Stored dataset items
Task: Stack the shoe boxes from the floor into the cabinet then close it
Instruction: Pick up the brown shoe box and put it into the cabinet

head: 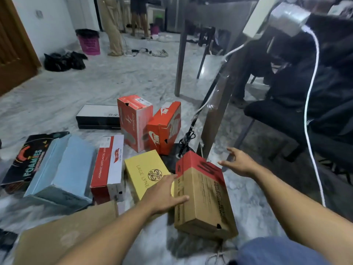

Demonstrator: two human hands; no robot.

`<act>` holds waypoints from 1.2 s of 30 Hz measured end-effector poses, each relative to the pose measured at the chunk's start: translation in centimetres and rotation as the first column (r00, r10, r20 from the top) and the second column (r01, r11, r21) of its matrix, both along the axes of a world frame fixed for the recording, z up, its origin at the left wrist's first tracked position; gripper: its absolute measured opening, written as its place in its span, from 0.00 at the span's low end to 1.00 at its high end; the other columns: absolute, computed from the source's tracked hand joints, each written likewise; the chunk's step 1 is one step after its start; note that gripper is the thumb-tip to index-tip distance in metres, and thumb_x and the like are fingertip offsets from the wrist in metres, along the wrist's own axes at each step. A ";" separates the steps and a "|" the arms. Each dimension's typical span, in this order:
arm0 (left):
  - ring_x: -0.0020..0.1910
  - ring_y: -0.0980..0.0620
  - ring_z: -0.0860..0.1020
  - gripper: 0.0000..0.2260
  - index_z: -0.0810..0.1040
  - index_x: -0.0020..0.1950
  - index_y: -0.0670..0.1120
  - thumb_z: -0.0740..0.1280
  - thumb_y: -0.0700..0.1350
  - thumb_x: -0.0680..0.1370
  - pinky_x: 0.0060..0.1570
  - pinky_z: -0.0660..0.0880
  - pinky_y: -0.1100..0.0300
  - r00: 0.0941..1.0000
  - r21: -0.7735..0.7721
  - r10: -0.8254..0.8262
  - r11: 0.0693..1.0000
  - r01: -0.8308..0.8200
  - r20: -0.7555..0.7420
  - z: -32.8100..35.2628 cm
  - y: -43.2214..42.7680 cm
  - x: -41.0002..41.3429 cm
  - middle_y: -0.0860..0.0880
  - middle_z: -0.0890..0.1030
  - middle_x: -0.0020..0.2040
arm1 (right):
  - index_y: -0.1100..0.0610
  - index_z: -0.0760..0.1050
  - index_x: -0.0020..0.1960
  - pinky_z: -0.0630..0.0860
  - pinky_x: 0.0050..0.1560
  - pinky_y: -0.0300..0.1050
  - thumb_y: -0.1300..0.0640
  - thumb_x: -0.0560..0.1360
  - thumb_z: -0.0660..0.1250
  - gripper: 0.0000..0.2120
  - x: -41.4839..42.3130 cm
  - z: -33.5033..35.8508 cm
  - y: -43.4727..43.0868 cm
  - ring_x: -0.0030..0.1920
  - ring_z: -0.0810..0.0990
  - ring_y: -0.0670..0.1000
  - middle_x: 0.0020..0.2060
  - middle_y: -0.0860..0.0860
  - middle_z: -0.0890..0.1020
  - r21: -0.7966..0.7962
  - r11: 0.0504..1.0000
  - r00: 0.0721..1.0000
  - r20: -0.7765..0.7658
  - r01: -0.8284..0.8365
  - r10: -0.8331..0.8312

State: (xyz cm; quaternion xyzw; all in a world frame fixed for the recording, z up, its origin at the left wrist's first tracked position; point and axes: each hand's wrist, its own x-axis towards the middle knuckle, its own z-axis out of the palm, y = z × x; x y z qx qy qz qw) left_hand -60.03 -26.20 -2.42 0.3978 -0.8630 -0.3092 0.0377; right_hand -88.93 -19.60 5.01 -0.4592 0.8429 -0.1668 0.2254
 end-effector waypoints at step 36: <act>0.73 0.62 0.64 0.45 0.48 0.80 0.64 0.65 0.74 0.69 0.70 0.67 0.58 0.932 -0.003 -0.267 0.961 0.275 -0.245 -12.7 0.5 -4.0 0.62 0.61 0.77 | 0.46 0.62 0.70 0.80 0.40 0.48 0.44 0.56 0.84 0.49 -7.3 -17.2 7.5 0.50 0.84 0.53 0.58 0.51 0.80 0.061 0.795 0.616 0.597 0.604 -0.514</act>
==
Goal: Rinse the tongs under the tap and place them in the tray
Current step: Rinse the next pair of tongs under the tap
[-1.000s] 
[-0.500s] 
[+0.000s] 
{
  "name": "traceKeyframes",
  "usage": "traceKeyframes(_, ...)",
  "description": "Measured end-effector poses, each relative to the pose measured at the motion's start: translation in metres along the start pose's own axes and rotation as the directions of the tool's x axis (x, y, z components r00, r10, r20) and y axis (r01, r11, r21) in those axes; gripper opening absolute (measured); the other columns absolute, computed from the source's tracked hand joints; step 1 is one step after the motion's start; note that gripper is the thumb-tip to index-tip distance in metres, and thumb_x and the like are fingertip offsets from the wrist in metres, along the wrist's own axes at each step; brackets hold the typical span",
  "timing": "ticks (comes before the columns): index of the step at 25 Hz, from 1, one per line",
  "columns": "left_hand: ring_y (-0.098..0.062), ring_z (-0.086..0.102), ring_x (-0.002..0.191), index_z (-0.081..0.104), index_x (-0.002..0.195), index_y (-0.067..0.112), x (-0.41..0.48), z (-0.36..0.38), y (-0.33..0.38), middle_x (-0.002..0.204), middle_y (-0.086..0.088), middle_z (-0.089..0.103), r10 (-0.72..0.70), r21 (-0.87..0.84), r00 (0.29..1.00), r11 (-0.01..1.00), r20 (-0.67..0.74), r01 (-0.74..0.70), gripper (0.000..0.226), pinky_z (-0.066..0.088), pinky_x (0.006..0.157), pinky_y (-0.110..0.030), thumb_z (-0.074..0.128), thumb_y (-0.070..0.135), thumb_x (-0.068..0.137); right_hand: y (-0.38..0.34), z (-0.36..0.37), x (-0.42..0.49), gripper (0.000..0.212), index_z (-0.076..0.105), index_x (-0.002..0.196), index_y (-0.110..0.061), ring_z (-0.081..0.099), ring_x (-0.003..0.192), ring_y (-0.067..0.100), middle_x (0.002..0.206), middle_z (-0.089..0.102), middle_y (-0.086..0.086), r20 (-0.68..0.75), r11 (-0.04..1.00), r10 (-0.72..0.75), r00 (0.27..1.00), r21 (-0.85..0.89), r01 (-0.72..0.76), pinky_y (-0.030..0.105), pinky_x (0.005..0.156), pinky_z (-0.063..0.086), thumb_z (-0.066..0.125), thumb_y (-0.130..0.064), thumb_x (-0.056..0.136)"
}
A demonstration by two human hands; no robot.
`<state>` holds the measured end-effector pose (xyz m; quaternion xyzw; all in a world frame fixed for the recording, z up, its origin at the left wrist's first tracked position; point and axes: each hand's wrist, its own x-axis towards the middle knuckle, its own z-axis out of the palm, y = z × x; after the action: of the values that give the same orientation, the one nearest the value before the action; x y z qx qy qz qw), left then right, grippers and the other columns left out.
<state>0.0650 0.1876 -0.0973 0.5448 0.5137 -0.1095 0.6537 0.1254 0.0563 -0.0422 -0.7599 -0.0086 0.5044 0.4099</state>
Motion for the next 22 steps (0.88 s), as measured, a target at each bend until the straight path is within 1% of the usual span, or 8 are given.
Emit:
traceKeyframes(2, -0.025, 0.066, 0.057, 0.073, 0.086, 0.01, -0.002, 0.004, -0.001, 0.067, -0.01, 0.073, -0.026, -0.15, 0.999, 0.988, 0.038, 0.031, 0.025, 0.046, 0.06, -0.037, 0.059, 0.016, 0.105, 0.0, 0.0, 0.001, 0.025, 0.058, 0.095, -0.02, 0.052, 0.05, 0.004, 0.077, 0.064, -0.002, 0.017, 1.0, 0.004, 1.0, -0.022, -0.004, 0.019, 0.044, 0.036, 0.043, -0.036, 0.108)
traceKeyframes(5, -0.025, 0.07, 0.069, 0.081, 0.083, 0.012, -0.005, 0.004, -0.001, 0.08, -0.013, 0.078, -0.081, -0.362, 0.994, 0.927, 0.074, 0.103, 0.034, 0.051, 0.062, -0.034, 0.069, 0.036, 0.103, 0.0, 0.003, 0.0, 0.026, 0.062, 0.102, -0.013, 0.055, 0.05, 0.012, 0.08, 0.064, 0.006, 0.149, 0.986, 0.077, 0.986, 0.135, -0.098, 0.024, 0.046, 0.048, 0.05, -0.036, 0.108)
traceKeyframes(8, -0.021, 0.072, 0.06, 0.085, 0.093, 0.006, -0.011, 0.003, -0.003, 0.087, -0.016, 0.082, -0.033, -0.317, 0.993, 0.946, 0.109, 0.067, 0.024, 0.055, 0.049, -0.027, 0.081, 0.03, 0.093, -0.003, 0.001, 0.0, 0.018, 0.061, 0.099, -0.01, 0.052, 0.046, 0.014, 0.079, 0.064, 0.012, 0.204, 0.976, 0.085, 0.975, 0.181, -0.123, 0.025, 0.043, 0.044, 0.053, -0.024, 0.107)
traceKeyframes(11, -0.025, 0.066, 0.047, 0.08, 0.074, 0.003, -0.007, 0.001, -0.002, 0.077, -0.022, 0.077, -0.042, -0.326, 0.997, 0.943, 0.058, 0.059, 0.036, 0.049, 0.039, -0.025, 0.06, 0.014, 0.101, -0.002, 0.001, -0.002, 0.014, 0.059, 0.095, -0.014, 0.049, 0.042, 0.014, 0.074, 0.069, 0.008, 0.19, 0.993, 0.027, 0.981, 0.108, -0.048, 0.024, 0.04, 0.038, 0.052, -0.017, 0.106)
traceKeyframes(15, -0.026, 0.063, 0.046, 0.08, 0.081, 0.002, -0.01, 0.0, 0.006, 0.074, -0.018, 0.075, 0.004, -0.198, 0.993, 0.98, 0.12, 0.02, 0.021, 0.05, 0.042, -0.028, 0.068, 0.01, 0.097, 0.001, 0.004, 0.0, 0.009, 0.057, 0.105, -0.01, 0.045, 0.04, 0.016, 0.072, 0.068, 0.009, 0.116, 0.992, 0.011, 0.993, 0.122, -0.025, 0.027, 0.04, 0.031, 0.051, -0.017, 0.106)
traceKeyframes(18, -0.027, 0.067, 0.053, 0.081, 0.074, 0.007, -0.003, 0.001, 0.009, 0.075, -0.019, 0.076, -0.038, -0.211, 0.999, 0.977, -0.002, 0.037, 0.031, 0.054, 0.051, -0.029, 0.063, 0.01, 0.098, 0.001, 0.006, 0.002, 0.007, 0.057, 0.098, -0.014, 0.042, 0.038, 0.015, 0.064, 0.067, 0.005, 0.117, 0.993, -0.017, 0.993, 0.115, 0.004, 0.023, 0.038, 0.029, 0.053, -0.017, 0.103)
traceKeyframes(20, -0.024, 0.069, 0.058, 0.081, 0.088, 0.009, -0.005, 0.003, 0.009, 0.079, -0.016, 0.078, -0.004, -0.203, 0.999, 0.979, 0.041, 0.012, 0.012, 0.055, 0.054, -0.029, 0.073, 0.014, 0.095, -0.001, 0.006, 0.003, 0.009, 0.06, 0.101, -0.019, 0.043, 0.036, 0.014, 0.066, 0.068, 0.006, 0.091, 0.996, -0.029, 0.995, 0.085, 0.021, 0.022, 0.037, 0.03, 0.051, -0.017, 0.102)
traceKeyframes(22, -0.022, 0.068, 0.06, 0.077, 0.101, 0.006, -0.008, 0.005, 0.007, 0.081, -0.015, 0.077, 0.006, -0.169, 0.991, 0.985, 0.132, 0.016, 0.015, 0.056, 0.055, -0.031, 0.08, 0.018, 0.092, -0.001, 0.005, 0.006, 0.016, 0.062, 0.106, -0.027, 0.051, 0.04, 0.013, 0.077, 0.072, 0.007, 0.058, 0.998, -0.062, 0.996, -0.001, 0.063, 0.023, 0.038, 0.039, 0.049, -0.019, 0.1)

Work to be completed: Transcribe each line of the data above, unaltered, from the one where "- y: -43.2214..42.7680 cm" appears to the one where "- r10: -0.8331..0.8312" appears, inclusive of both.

Your response:
  - y: -43.2214..42.7680 cm
  - x: -41.0002..41.3429 cm
  - middle_y: -0.0860..0.0880
  - middle_z: -0.0890..0.1030
  - middle_x: -0.0020..0.2040
arm1 (right):
  - index_y: -0.1100..0.0610
  - index_z: -0.0760..0.1050
  - index_x: -0.0020..0.1960
  - pinky_z: -0.0630..0.0860
  - pinky_x: 0.0050..0.1560
  - pinky_y: -0.0300..0.1050
  - thumb_y: -0.1300..0.0640
  - thumb_x: -0.0560..0.1360
  - thumb_z: -0.0660..0.1250
  - gripper: 0.0000..0.2120
  - x: -41.4839..42.3130 cm
  - z: -33.5033..35.8508 cm
  - y: -43.4727..43.0868 cm
  - ring_x: -0.0030..0.1920
  - ring_z: -0.0810..0.0990
  - ring_y: -0.0670..0.1000
  - middle_x: 0.0020..0.2060
  - middle_y: -0.0860..0.0860
  - middle_z: -0.0890..0.1020
  - r21: -0.7966..0.7962
  - r11: 0.0504..1.0000
  - r00: 0.0721..1.0000
  - r20: -0.7765..0.7658
  - r01: -0.8284..0.8365
  - r10: -0.8331..0.8312

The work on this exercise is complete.